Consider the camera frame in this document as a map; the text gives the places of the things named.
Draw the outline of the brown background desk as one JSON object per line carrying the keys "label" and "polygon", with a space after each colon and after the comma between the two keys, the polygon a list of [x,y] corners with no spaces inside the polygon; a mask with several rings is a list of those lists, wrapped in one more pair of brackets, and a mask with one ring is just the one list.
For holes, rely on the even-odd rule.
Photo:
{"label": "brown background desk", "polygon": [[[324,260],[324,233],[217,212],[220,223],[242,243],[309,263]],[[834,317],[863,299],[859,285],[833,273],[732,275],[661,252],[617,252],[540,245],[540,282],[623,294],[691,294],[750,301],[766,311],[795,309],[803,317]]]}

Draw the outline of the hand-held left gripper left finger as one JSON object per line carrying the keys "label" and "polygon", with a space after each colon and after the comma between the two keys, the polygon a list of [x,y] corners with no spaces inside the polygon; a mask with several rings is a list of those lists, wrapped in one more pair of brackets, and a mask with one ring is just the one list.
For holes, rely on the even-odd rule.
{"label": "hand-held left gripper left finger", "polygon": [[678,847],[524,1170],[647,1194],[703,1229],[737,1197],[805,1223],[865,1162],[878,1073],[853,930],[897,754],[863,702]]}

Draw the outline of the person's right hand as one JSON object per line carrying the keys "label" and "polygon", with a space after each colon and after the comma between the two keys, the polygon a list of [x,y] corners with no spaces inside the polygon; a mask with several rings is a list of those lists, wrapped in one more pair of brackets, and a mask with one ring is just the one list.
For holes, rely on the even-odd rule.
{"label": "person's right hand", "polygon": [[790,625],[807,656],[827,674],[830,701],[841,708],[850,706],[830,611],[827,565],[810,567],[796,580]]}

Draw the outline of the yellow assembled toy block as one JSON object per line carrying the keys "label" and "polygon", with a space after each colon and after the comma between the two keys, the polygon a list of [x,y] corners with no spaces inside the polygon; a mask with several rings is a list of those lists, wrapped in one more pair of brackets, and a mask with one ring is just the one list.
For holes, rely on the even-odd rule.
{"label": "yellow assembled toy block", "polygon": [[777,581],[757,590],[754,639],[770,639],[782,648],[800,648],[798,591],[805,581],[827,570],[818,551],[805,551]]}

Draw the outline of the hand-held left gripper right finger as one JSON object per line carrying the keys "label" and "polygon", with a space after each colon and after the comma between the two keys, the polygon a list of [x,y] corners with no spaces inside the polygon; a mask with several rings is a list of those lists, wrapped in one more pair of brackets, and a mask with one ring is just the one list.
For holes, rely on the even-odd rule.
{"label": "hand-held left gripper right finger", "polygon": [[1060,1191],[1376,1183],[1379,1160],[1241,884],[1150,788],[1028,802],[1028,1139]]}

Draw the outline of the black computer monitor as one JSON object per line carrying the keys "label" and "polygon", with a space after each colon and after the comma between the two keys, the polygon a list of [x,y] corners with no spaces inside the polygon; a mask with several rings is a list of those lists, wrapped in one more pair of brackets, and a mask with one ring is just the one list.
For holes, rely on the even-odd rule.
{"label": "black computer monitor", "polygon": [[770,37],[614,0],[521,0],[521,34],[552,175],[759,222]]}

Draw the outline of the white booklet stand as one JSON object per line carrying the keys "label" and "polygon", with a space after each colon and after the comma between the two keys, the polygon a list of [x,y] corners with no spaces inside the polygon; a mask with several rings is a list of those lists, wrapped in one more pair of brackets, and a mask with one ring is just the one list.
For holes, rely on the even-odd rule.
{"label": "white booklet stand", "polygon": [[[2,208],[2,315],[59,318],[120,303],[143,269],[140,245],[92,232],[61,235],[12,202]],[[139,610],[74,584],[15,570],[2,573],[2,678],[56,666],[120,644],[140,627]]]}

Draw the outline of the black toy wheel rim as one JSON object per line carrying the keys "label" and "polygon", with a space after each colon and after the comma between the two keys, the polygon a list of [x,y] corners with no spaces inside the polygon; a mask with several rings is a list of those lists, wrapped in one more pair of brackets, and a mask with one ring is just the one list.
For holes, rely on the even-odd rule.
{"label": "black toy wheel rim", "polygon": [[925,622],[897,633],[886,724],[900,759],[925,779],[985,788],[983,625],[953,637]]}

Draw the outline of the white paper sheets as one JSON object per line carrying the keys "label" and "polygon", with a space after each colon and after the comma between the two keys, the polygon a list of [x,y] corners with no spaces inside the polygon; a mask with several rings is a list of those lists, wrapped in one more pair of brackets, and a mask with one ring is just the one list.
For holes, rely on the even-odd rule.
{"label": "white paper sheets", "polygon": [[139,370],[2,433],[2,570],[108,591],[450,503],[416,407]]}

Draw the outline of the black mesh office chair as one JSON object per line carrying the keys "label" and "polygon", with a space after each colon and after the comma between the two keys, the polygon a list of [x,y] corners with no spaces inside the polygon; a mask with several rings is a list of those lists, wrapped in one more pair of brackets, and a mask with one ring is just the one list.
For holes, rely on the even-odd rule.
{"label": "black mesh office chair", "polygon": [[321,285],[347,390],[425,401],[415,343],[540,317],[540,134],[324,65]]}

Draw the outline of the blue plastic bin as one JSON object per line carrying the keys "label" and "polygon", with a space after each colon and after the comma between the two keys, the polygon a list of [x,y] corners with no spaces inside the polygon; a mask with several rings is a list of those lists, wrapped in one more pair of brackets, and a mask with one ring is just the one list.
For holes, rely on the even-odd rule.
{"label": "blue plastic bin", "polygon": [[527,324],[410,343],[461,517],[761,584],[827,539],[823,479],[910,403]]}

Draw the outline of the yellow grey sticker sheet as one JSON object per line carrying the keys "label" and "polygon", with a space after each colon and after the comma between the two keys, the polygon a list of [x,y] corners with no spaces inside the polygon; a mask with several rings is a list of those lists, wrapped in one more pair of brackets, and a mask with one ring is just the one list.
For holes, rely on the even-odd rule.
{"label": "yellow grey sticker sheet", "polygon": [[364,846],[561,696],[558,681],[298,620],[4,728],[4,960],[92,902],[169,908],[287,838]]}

## Exercise
Your answer must be every record above, repeated exactly.

## Exercise output
Consider the camera frame in this document as a map; the text gives the places of the things named.
Draw the outline of the brown background desk as one JSON object per line carrying the keys "label" and "polygon", with a space after each colon and after the comma between the two keys, the polygon a list of [x,y] corners with no spaces inside the polygon; a mask with several rings is a list of those lists, wrapped in one more pair of brackets, and a mask with one ring is just the one list.
For holes, rely on the even-odd rule.
Photo:
{"label": "brown background desk", "polygon": [[[324,260],[324,233],[217,212],[220,223],[242,243],[309,263]],[[834,317],[863,299],[859,285],[833,273],[732,275],[661,252],[617,252],[540,245],[540,282],[623,294],[691,294],[750,301],[766,311],[795,309],[803,317]]]}

Draw the outline of the hand-held left gripper left finger as one JSON object per line carrying the keys "label" and "polygon", with a space after each colon and after the comma between the two keys, the polygon a list of [x,y] corners with no spaces inside the polygon; a mask with several rings is a list of those lists, wrapped in one more pair of brackets, and a mask with one ring is just the one list.
For holes, rely on the even-odd rule.
{"label": "hand-held left gripper left finger", "polygon": [[678,847],[524,1170],[647,1194],[703,1229],[737,1197],[805,1223],[865,1162],[878,1073],[853,930],[897,754],[863,702]]}

Draw the outline of the person's right hand as one JSON object per line carrying the keys "label" and "polygon", with a space after each colon and after the comma between the two keys, the polygon a list of [x,y] corners with no spaces inside the polygon; a mask with several rings is a list of those lists, wrapped in one more pair of brackets, and a mask with one ring is just the one list.
For holes, rely on the even-odd rule.
{"label": "person's right hand", "polygon": [[790,625],[807,656],[827,674],[830,701],[841,708],[850,706],[830,611],[827,565],[810,567],[796,580]]}

Draw the outline of the yellow assembled toy block as one JSON object per line carrying the keys "label" and "polygon", with a space after each colon and after the comma between the two keys, the polygon a list of [x,y] corners with no spaces inside the polygon; a mask with several rings is a list of those lists, wrapped in one more pair of brackets, and a mask with one ring is just the one list.
For holes, rely on the even-odd rule.
{"label": "yellow assembled toy block", "polygon": [[777,581],[757,590],[754,639],[770,639],[782,648],[800,648],[798,591],[805,581],[827,570],[818,551],[805,551]]}

Draw the outline of the hand-held left gripper right finger as one JSON object per line carrying the keys "label" and "polygon", with a space after each colon and after the comma between the two keys, the polygon a list of [x,y] corners with no spaces inside the polygon; a mask with several rings is a list of those lists, wrapped in one more pair of brackets, and a mask with one ring is just the one list.
For holes, rely on the even-odd rule.
{"label": "hand-held left gripper right finger", "polygon": [[1060,1191],[1376,1183],[1379,1160],[1241,884],[1150,788],[1028,802],[1028,1139]]}

Draw the outline of the black computer monitor as one JSON object per line carrying the keys "label" and "polygon", with a space after each colon and after the comma between the two keys, the polygon a list of [x,y] corners with no spaces inside the polygon; a mask with several rings is a list of those lists, wrapped in one more pair of brackets, and a mask with one ring is just the one list.
For holes, rely on the even-odd rule.
{"label": "black computer monitor", "polygon": [[770,37],[614,0],[521,0],[521,34],[552,175],[759,222]]}

Draw the outline of the white booklet stand as one JSON object per line carrying the keys "label" and "polygon", with a space after each colon and after the comma between the two keys, the polygon a list of [x,y] corners with no spaces inside the polygon; a mask with several rings is a list of those lists, wrapped in one more pair of brackets, and a mask with one ring is just the one list.
For holes, rely on the even-odd rule.
{"label": "white booklet stand", "polygon": [[[2,208],[2,315],[59,318],[120,303],[143,269],[140,245],[92,232],[61,235],[12,202]],[[139,610],[74,584],[15,570],[2,573],[2,678],[56,666],[120,644],[140,627]]]}

Draw the outline of the black toy wheel rim as one JSON object per line carrying the keys "label" and "polygon", with a space after each colon and after the comma between the two keys, the polygon a list of [x,y] corners with no spaces inside the polygon; a mask with several rings is a list of those lists, wrapped in one more pair of brackets, and a mask with one ring is just the one list.
For holes, rely on the even-odd rule.
{"label": "black toy wheel rim", "polygon": [[925,622],[897,633],[886,724],[900,759],[925,779],[985,788],[983,625],[953,637]]}

Draw the outline of the white paper sheets as one JSON object per line carrying the keys "label" and "polygon", with a space after each colon and after the comma between the two keys, the polygon a list of [x,y] corners with no spaces inside the polygon; a mask with several rings is a list of those lists, wrapped in one more pair of brackets, and a mask with one ring is just the one list.
For holes, rely on the even-odd rule.
{"label": "white paper sheets", "polygon": [[139,370],[2,433],[2,570],[108,591],[450,503],[416,407]]}

Draw the outline of the black mesh office chair as one JSON object per line carrying the keys "label" and "polygon", with a space after each colon and after the comma between the two keys, the polygon a list of [x,y] corners with no spaces inside the polygon; a mask with several rings is a list of those lists, wrapped in one more pair of brackets, and a mask with one ring is just the one list.
For holes, rely on the even-odd rule.
{"label": "black mesh office chair", "polygon": [[321,285],[347,390],[425,401],[415,343],[540,317],[540,134],[324,65]]}

Draw the outline of the blue plastic bin as one JSON object per line carrying the keys "label" and "polygon", with a space after each colon and after the comma between the two keys, the polygon a list of [x,y] corners with no spaces inside the polygon; a mask with several rings is a list of those lists, wrapped in one more pair of brackets, and a mask with one ring is just the one list.
For holes, rely on the even-odd rule.
{"label": "blue plastic bin", "polygon": [[527,324],[410,343],[461,517],[761,584],[827,539],[823,479],[910,403]]}

Draw the outline of the yellow grey sticker sheet as one JSON object per line carrying the keys "label" and "polygon", with a space after each colon and after the comma between the two keys, the polygon a list of [x,y] corners with no spaces inside the polygon; a mask with several rings is a list of those lists, wrapped in one more pair of brackets, and a mask with one ring is just the one list.
For holes, rely on the even-odd rule.
{"label": "yellow grey sticker sheet", "polygon": [[364,846],[561,696],[558,681],[298,620],[4,728],[4,960],[92,902],[169,908],[287,838]]}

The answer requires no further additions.